Ao comentar a operação policial que o deixa ainda mais próximo da cadeia, Bolsonaro preferiu o deboche. Enquanto esperava por mais informações sobre a ação da PF fez declarações com gracejos na porta da casa de Angra dos Reis. “Saí do governo há mais de um ano e sigo sofrendo uma perseguição implacável. Ontem, eu havia combinado com o pessoal que ia 4h30 pescar hoje mais longe, mas eu estava cansado e cancelei. Fique em casa aqui. Mas ainda bem, né? Senão iam falar de novo que eu tinha fugido.”

(Alberto César)

“Colocaremos as tropas na rua para apoiar o golpe.”
General Estevam Theophilo, então comandante de Operações Terrestres (COTER) do Exército

Reação

A maioria dos investigados não se pronunciou sobre as operações de busca e apreensão, como foram os casos de Braga Netto, Anderson Torres e Augusto Heleno.

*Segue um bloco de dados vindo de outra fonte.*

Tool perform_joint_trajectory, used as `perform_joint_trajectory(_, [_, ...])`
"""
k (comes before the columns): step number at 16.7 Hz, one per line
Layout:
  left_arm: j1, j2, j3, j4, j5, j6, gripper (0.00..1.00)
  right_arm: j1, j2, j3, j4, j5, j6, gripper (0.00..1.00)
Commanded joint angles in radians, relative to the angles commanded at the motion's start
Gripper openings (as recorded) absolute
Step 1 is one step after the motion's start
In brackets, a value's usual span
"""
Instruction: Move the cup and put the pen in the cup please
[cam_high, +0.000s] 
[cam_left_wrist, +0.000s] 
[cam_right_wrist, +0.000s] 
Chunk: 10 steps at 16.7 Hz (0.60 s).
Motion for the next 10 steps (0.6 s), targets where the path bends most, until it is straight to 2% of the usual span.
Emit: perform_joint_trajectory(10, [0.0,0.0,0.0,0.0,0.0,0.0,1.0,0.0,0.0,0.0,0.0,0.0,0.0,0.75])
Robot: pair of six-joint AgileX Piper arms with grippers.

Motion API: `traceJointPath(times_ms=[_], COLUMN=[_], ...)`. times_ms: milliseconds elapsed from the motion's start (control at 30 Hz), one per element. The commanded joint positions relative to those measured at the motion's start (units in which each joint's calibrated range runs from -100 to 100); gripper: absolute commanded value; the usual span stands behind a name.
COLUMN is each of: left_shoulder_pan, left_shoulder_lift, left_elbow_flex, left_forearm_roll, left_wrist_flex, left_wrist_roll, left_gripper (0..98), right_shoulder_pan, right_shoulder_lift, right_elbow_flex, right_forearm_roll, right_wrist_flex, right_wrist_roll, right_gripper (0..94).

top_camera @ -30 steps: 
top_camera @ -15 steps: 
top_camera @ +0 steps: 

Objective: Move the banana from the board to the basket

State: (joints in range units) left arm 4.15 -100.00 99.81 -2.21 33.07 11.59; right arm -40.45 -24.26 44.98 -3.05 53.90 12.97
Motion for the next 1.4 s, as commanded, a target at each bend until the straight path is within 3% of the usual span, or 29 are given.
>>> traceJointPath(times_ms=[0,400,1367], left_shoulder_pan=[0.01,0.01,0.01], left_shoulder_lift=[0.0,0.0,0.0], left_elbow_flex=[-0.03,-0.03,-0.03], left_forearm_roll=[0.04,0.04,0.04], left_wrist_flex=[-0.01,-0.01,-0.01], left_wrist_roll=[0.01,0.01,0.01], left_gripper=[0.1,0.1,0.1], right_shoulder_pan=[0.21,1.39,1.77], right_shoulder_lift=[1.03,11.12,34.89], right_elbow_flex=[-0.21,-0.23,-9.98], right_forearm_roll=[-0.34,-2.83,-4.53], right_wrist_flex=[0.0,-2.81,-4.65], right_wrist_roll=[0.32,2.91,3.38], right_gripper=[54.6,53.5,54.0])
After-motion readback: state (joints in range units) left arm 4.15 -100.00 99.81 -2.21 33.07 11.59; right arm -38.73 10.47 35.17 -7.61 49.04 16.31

Em nota o Centro de Comunicação Social do Exército diz que o órgão acompanha a operação e está “prestando todas as informações necessárias às investigações”.

Ex-comandante da Marinha no governo Bolsonaro e um dos alvos da operação, o Almirante Almir Garnier Santos se manifestou também em nota, informando que teve o seu aparelho celular apreendido.

Entre outros aliados do ex-presidente, houve protestos. “O país vive uma situação de não normalidade. Inquéritos eternos buscam ‘pelo em ovo’, atacando, sob a justificativa de uma pretensa tentativa de golpe de estado, a honra e a integridade de chefes militares que dedicaram toda uma vida ao Brasil”, disse o general e senador Hamilton Mourão.

Entre os filhos do ex-presidente apenas o deputado federal Eduardo fez comentários: “A política no Brasil, hoje é feita pelo STF”.

Já o presidente Lula disse que Bolsonaro foi “peça fundamental” para os ataques de 8 de janeiro.